__Task objective__
Print exactly those lines that run from the beginning of the data to the line bearing "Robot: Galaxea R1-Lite", inclusive.

☆ ☆ ☆ ☆ ☆ ☆ ☆

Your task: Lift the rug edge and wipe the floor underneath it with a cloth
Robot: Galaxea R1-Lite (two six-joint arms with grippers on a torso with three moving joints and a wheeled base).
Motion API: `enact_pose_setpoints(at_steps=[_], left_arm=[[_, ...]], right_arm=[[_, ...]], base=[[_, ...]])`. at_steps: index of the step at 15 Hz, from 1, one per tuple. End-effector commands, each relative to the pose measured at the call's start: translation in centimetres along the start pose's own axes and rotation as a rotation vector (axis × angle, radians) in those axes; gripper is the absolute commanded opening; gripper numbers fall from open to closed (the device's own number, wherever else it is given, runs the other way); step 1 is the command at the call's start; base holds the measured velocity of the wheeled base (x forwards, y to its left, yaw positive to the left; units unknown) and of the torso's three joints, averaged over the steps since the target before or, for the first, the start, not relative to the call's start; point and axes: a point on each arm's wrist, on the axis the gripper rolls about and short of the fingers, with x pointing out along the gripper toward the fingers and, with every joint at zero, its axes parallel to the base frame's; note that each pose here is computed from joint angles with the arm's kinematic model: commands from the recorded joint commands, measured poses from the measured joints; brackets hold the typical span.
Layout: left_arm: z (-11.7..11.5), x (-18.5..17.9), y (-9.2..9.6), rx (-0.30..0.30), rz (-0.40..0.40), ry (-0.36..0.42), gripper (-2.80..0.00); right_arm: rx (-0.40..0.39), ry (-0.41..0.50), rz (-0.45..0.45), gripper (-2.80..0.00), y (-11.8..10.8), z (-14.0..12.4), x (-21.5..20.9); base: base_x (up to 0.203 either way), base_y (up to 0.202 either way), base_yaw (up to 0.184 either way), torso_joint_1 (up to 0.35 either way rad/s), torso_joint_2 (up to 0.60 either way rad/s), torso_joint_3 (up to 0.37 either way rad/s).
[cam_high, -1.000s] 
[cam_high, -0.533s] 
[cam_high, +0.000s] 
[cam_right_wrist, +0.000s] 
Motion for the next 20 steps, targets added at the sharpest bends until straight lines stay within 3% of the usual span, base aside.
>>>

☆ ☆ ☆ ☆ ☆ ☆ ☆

__Written response__
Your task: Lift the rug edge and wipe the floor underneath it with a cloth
Robot: Galaxea R1-Lite (two six-joint arms with grippers on a torso with three moving joints and a wheeled base).

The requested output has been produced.